ユーロ圏:10月の景況感が改善-7~9月の仏GDPはプラスに

  • 景況感指数は106.3に上昇、昨年12月以来の高水準に
  • 7-9月のユーロ圏GDPは31日発表

ユーロ圏の景況感指数が今月、10カ月ぶりの高水準となった。フランスの景気持ち直しやスペイン経済好調で、19カ国から成るユーロ圏経済の弾力性を示す新たな兆候が示されている。

  欧州連合(EU)の欧州委員会が28日発表した10月のユーロ圏景況感指数は106.3と、9月の104.9を上回り、昨年12月以来の高水準に達した。ブルームバーグがまとめたエコノミスト調査の中央値では、9月と同水準にとどまると見込まれていた。

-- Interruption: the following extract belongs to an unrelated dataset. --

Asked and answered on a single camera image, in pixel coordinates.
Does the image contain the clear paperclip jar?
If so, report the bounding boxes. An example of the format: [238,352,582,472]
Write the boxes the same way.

  ユーロ圏各国の成長率に開きがあり、景気てこ入れとインフレ率押し上げを狙った異例の刺激策を維持するよう欧州中央銀行(ECB)に対する圧力が続いている。

  ウニクレディト(ミラノ)のユーロ圏担当チーフエコノミスト、マルコ・バリ氏は、「成長見通しは引き続き控え目なものの、景気回復は弾力性がある」と指摘。「成長を支えている金融政策だが、基調的なインフレトレンドまでは影響が及んでいない。ECBは、計画通りに展開する成長に関する統計よりも、インフレトレンドにずっと大きな焦点を絞ることになるだろう」と語った。

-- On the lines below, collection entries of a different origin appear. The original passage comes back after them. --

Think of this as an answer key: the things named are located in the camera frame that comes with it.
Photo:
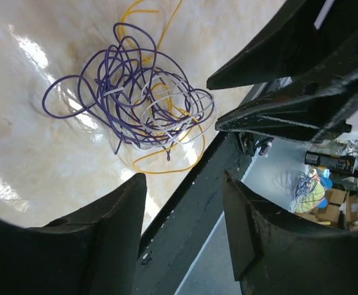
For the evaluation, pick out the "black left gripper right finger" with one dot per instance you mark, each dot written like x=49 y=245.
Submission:
x=274 y=251

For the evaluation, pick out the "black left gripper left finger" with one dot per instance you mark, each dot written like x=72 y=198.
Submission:
x=92 y=250

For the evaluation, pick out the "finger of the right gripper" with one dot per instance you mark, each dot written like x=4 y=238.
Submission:
x=300 y=112
x=289 y=44

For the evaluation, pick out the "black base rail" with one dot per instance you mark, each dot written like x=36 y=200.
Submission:
x=175 y=237

  この日発表された7-9月(第3四半期)国内総生産(GDP)統計で、フランスは前期比0.2%増となった。4-6月(第2四半期)は0.1%減だった。7-9月期のスペイン経済は前期比0.7%増。4-6月期からわずかに減速したものの、他のユーロ諸国を上回る成長率が続いている。EU統計局(ユーロスタット)はユーロ圏の7-9月期GDPを31日に発表する。

原題:Euro-Area Confidence Jumps as France Rebounds, Spain Expands(抜粋)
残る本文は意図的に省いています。